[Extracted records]
----

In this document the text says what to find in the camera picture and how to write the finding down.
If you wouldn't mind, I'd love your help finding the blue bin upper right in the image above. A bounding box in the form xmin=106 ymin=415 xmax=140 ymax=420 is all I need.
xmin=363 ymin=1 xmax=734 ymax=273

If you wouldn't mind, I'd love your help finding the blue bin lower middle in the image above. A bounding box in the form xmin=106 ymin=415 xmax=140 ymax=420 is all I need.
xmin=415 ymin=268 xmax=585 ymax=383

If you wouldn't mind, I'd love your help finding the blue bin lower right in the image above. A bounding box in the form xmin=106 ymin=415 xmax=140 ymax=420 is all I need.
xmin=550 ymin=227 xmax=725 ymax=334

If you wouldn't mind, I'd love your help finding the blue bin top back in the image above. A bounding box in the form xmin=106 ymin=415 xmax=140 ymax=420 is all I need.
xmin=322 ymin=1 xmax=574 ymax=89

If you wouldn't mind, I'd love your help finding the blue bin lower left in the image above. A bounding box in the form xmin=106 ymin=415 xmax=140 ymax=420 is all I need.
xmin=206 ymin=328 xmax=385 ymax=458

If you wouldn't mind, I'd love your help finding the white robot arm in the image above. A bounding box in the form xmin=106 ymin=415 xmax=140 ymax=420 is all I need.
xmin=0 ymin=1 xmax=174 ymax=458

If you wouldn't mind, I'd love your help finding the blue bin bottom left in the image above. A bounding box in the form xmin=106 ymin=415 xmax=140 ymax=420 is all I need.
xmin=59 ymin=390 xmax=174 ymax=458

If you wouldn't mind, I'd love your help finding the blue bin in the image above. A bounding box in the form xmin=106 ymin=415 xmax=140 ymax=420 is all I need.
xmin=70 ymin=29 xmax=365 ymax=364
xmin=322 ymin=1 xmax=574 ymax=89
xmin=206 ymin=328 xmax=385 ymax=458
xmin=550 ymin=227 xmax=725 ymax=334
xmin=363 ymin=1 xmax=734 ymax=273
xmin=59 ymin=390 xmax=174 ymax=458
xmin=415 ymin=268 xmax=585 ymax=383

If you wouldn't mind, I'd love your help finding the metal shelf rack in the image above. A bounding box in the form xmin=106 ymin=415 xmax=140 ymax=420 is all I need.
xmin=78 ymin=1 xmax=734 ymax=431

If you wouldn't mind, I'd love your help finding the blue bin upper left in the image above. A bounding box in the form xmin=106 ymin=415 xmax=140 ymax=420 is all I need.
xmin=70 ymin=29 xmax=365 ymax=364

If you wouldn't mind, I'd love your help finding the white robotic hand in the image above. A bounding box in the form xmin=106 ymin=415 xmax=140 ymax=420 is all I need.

----

▸ Problem to work on:
In full and without alteration, write out the data above.

▸ Result:
In this document the text says what to find in the camera picture and how to write the finding down.
If you wouldn't mind, I'd love your help finding the blue bin upper right in the image above. A bounding box in the form xmin=106 ymin=415 xmax=140 ymax=420 is all I need.
xmin=363 ymin=1 xmax=734 ymax=273

If you wouldn't mind, I'd love your help finding the blue bin lower middle in the image above. A bounding box in the form xmin=106 ymin=415 xmax=140 ymax=420 is all I need.
xmin=415 ymin=268 xmax=585 ymax=383

If you wouldn't mind, I'd love your help finding the blue bin lower right in the image above. A bounding box in the form xmin=106 ymin=415 xmax=140 ymax=420 is all I need.
xmin=550 ymin=227 xmax=725 ymax=334

If you wouldn't mind, I'd love your help finding the blue bin top back in the image above. A bounding box in the form xmin=106 ymin=415 xmax=140 ymax=420 is all I need.
xmin=322 ymin=1 xmax=574 ymax=89

If you wouldn't mind, I'd love your help finding the blue bin lower left in the image above. A bounding box in the form xmin=106 ymin=415 xmax=140 ymax=420 is all I need.
xmin=206 ymin=328 xmax=385 ymax=458

If you wouldn't mind, I'd love your help finding the white robot arm in the image above. A bounding box in the form xmin=106 ymin=415 xmax=140 ymax=420 is all I need.
xmin=0 ymin=1 xmax=174 ymax=458

If you wouldn't mind, I'd love your help finding the blue bin bottom left in the image above. A bounding box in the form xmin=106 ymin=415 xmax=140 ymax=420 is all I need.
xmin=59 ymin=390 xmax=174 ymax=458

If you wouldn't mind, I'd love your help finding the blue bin in the image above. A bounding box in the form xmin=106 ymin=415 xmax=140 ymax=420 is all I need.
xmin=70 ymin=29 xmax=365 ymax=364
xmin=322 ymin=1 xmax=574 ymax=89
xmin=206 ymin=328 xmax=385 ymax=458
xmin=550 ymin=227 xmax=725 ymax=334
xmin=363 ymin=1 xmax=734 ymax=273
xmin=59 ymin=390 xmax=174 ymax=458
xmin=415 ymin=268 xmax=585 ymax=383

If you wouldn't mind, I'd love your help finding the metal shelf rack in the image above. A bounding box in the form xmin=106 ymin=415 xmax=140 ymax=420 is all I need.
xmin=78 ymin=1 xmax=734 ymax=431

If you wouldn't mind, I'd love your help finding the blue bin upper left in the image above. A bounding box in the form xmin=106 ymin=415 xmax=140 ymax=420 is all I need.
xmin=70 ymin=29 xmax=365 ymax=364

If you wouldn't mind, I'd love your help finding the white robotic hand in the image above. A bounding box in the form xmin=106 ymin=415 xmax=140 ymax=420 is all I need.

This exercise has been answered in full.